Rank CMA (metropolitan area) Province(s) Population (2021)
1 Toronto Ontario 6,202,225
2 Montréal Quebec 4,291,732
3 Vancouver British Columbia 2,642,825
4 Ottawa–Gatineau Ontario / Quebec 1,488,307
5 Calgary Alberta 1,481,806
6 Edmonton Alberta 1,418,118
7 Québec (Quebec City) Quebec 839,311
8 Winnipeg Manitoba 834,678
9 Hamilton Ontario 785,184
10 Kitchener–Cambridge–Waterloo Ontario 575,847

Source: Statistics Canada, 2021 Census (CMA counts).[5][6]

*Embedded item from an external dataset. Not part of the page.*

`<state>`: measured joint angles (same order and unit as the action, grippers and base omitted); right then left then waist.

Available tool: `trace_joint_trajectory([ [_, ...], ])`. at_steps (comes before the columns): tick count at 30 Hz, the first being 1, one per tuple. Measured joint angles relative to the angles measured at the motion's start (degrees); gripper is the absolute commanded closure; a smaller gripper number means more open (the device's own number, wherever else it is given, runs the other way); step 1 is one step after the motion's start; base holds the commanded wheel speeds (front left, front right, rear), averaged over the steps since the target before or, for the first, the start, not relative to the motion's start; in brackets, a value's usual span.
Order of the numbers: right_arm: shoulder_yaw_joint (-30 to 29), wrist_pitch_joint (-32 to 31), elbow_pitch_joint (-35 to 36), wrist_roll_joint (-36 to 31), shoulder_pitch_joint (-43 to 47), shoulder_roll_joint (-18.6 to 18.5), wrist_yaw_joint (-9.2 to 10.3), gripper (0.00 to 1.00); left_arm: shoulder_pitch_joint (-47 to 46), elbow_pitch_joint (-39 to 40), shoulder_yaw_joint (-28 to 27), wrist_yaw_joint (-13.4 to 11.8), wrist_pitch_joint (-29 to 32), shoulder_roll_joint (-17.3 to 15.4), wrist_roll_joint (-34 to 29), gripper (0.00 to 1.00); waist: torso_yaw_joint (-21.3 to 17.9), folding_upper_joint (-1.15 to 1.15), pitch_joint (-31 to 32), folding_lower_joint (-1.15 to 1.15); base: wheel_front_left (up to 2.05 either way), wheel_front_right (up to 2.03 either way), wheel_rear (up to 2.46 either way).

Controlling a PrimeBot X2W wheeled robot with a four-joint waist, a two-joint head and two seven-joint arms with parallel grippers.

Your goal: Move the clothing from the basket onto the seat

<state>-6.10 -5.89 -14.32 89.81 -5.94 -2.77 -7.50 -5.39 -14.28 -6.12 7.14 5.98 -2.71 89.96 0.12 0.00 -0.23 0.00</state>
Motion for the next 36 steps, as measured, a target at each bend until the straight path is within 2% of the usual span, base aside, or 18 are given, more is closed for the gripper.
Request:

Municipal structures and governance

  • Amalgamation and two-tier models — Some cities amalgamated former municipalities (e.g., Toronto in 1998), while others operate within two-tier regions or share services through special-purpose bodies.
  • Services — Municipalities typically manage local roads, water/wastewater, land use planning, libraries, parks/recreation, and first-response (police, fire, EMS), often with provincial frameworks.
  • Transit — Big-city transit is run by municipal agencies or regional authorities. Intercity rail and aviation are federal domains; highways are provincial.

Regional patterns

Atlantic Canada

Historic ports and provincial capitals (e.g., Halifax), mid-sized cities, and coastal communities.

Quebec

French-language metros led by Montréal and Québec City; distinct municipal law traditions and planning frameworks.

Ontario

Dense corridor from Windsor to Ottawa with multiple CMAs (Toronto, Ottawa–Gatineau, Hamilton, Kitchener–Waterloo, London, etc.).

Prairie Provinces

Calgary, Edmonton, Winnipeg, Saskatoon, and Regina anchor trade and logistics across the plains.

British Columbia

Pacific urban belt centred on Vancouver, with interior cities along valley corridors.

Northern Territories

Smaller capitals—Whitehorse, Yellowknife, Iqaluit—serve as administrative, transport, and cultural hubs for vast regions.

Capitals

The federal capital is Ottawa. Provincial/territorial capitals include: St. John’s, Halifax, Charlottetown, Fredericton, Québec, Toronto, Winnipeg, Regina, Edmonton, Victoria, Whitehorse, Yellowknife, and Iqaluit. [7]

Growth, housing, and infrastructure (overview)

Population growth is concentrated in CMAs, with fast-growing downtowns in the 2016–2021 period. [8] Urban policy challenges include housing supply and affordability, transit expansion, climate resilience, and integration of newcomers.